Farm, Fire, Feast: A Culinary Journey on Prince Edward Island

Tasting adventure.

With farmers and fishermen producing a bounty of fresh local ingredients from land and sea, Prince Edward Island has been dubbed Canada’s Food Island. It’s no wonder celebrated chef and cookbook writer Michael Smith planted his roots on the island several years back, purchasing the Inn at Bay Fortune and establishing a long-standing relationship with local producers. “If it grows on the island, we serve it,” he explains.

He has also cultivated an incredible farm-to-fork culinary experience, the Fireworks Feast, a four-hour live-fire culinary tasting adventure. The Fireworks Feast kicks off with a farm tour, during which guests can wander the whimsical grounds, where the meal’s ingredients are grown. A sustainable approach to dining is a key component of the feast.

The Inn at Bay Fortune farm has its own mushroom patch in the shady woods, with maple logs sprouting a variety of delicious edible fungi during the growing season.
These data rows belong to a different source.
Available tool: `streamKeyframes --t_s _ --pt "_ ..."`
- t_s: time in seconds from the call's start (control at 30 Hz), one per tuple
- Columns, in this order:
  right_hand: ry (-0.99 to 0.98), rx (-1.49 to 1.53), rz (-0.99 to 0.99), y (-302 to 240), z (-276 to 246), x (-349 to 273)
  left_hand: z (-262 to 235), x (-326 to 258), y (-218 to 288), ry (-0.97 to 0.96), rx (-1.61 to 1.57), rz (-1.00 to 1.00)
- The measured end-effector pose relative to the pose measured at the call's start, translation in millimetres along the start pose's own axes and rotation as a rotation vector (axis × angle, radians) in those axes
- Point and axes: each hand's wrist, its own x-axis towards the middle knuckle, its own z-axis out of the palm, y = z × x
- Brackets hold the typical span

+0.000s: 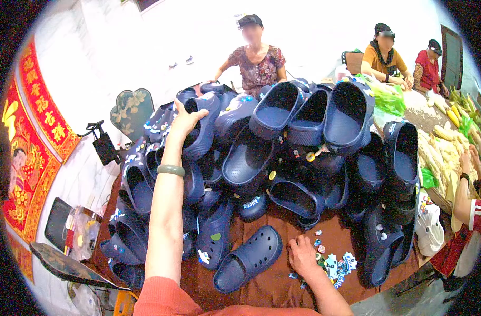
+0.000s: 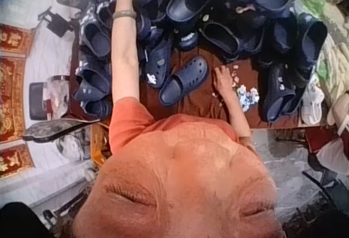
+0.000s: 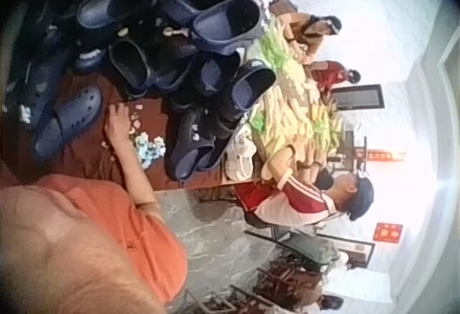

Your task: Attaching decorative charms into the holes of rubber clogs.

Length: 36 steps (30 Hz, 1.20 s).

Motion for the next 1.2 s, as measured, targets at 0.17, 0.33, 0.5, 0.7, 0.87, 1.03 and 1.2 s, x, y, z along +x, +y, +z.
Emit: streamKeyframes --t_s 0.17,0.33,0.5,0.7,0.87,1.03,1.2 --pt "0.010 0.020 0.003 0 -3 0 6 12 -2 -0.032 0.006 0.052" --pt "0.007 0.015 -0.001 4 -3 1 14 52 2 -0.094 0.127 0.088" --pt "-0.010 0.040 -0.012 -3 2 3 0 100 -20 0.010 0.051 0.002" --pt "-0.030 -0.021 0.031 9 -9 -3 -35 53 37 -0.124 0.195 -0.018" --pt "-0.050 0.027 -0.018 -1 3 4 -41 83 -39 0.140 0.436 0.200" --pt "-0.067 0.013 0.020 0 -3 4 0 57 -65 -0.115 0.384 -0.196" --pt "-0.056 -0.003 0.037 5 -4 1 22 46 -61 -0.186 0.411 -0.276"
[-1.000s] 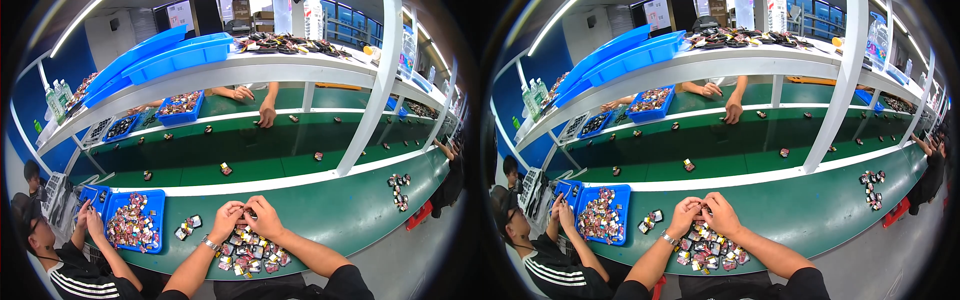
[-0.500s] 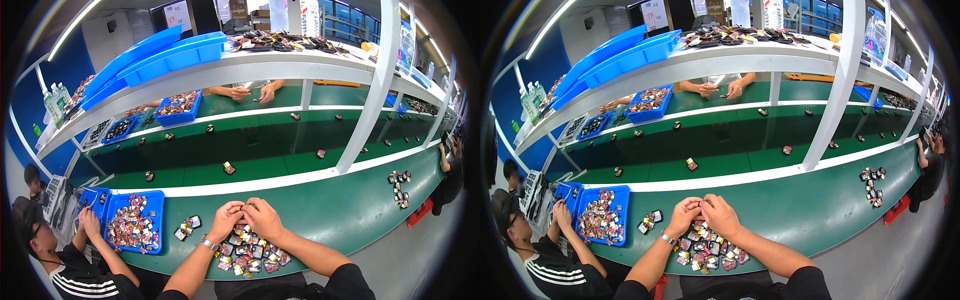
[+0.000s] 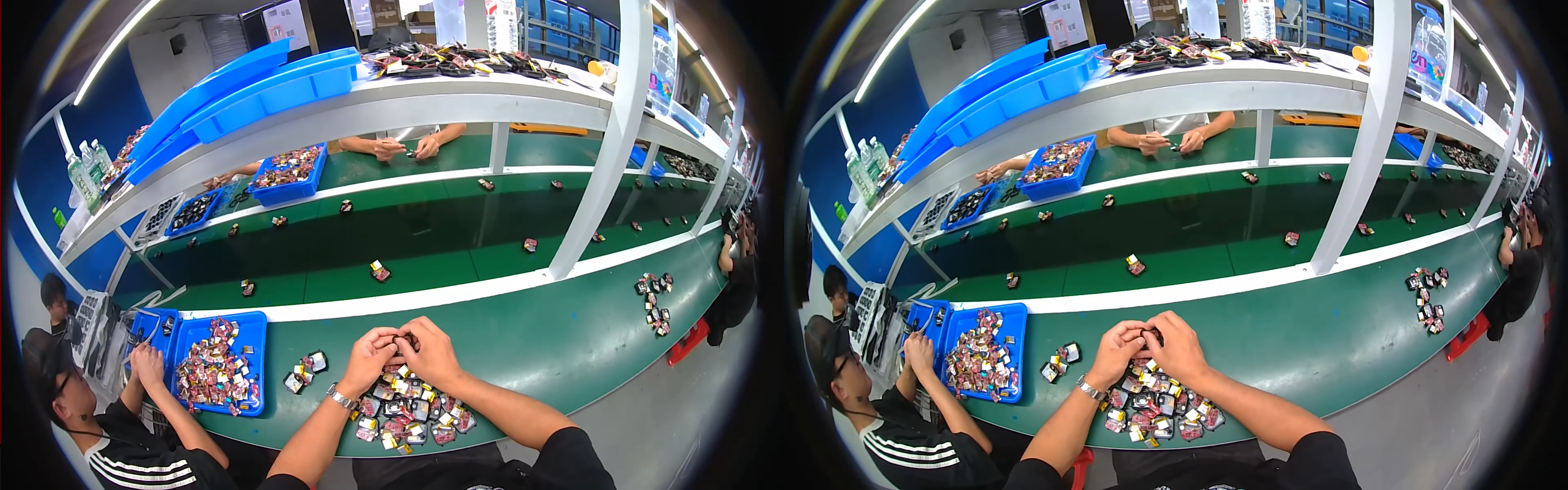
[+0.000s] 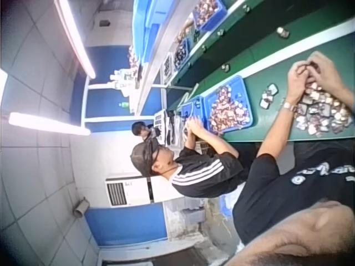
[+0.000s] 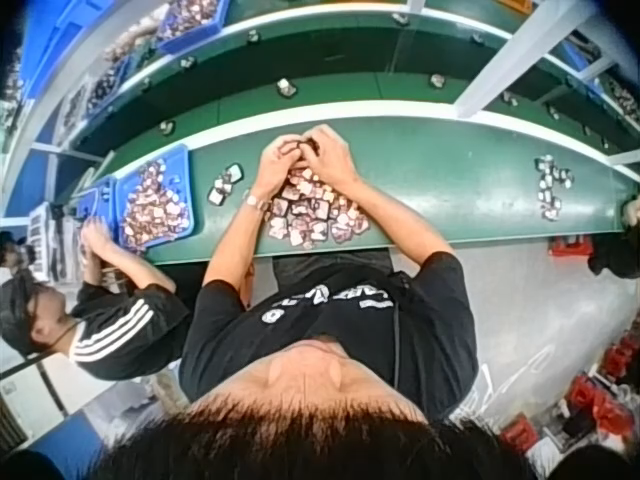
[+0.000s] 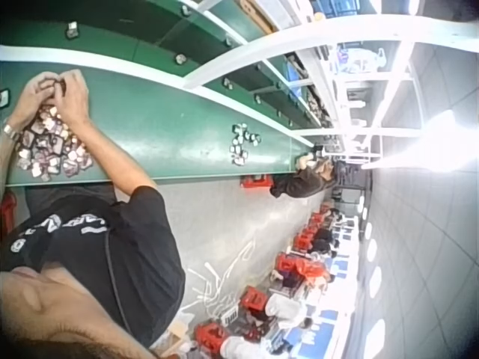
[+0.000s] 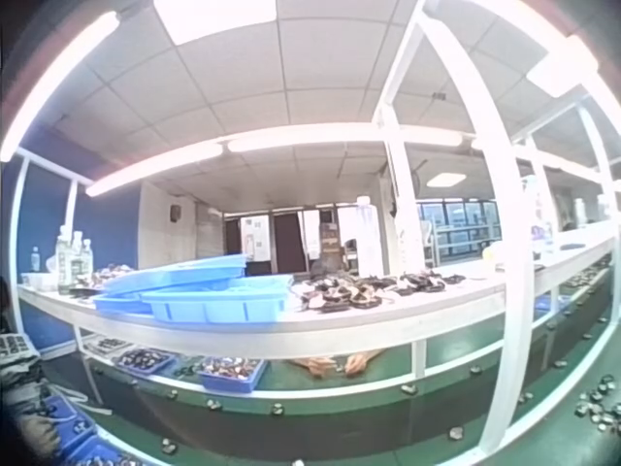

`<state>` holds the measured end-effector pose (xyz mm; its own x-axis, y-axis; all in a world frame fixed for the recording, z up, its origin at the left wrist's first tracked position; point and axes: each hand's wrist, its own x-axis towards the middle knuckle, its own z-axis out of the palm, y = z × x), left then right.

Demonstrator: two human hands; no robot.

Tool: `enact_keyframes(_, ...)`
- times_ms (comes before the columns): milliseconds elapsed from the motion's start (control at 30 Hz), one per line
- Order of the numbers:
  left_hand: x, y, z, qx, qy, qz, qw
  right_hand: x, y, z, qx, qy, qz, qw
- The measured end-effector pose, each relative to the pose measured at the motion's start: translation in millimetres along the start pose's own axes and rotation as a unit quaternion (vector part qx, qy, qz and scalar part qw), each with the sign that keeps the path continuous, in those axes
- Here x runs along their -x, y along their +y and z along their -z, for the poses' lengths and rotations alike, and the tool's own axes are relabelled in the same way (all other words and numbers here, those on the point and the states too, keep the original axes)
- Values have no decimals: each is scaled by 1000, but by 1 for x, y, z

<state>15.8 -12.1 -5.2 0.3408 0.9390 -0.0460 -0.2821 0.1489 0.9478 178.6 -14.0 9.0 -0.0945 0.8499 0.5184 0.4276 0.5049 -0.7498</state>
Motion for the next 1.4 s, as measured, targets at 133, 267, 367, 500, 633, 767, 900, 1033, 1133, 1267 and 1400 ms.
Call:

And if you love apple cider, you are in for a treat, as Smith’s team craft their own from the apples grown on the farm. “We can’t do the way we dine unless we do the way we farm,” Smith says.

 

Lovage oysters.

Smoked island brisket.

The fire altar taco station.

 

Next up, it’s oyster hour, an all-you-can-eat smorgasbord of shellfish ready to be shucked and savoured. But Fortune Bay oysters covered in butter and local lovage are only the beginning of the culinary journey.

Chef Smith’s Fireworks Feast is a communal approach to dining. “It’s not what’s at the table, but who’s at it,” he says. And there is something magical about a group of people who may have never met, sitting beside one another surrounded by a 25-foot hearth.

Three fire stations are stoked and set up to serve scrumptious fire altar tacos made with handmade tortillas and stacked on long plates smeared in green tomatoes and lentils. Charcoal-grilled Island pork belly twizzlers, marinated in herbs and raspberry gastrique, provide a sense of how cooking over an open fire outdoors profiles the texture and taste of each ingredient. The staff, known as the “fire brigade,” prepares each dish with meticulous detail. Seafood chowder is cooked over the fire in a cast iron cauldron, filled to the brim with clams, lobster, mussels, and crab. The smell of smoked Island brisket wafts through the air, and a harvest bowl of colourful flowers topped with popcorn is prepared for each guest.

Harvest bowl of flowers and fruit.

Charcoal grilled island pork belly twizzler with raspberry gastrique.

East Coast seafood chowder.

Pineapple weed sorbet with rhubarb mousse rye cake and sweet fern cream.

 

The atmosphere is electric, filled with laughter and camaraderie. As the Fireworks Feast winds down, the ever-engaging staff come around with a parting gift for each guest: a pack of pea shoot salad seedlings to take home and plant, an edible memory from a night of farm, fire, and feasting.

For those looking to stay and dine, the Inn at Bay Fortune offers five-star accommodations in addition to the Fireworks Feast.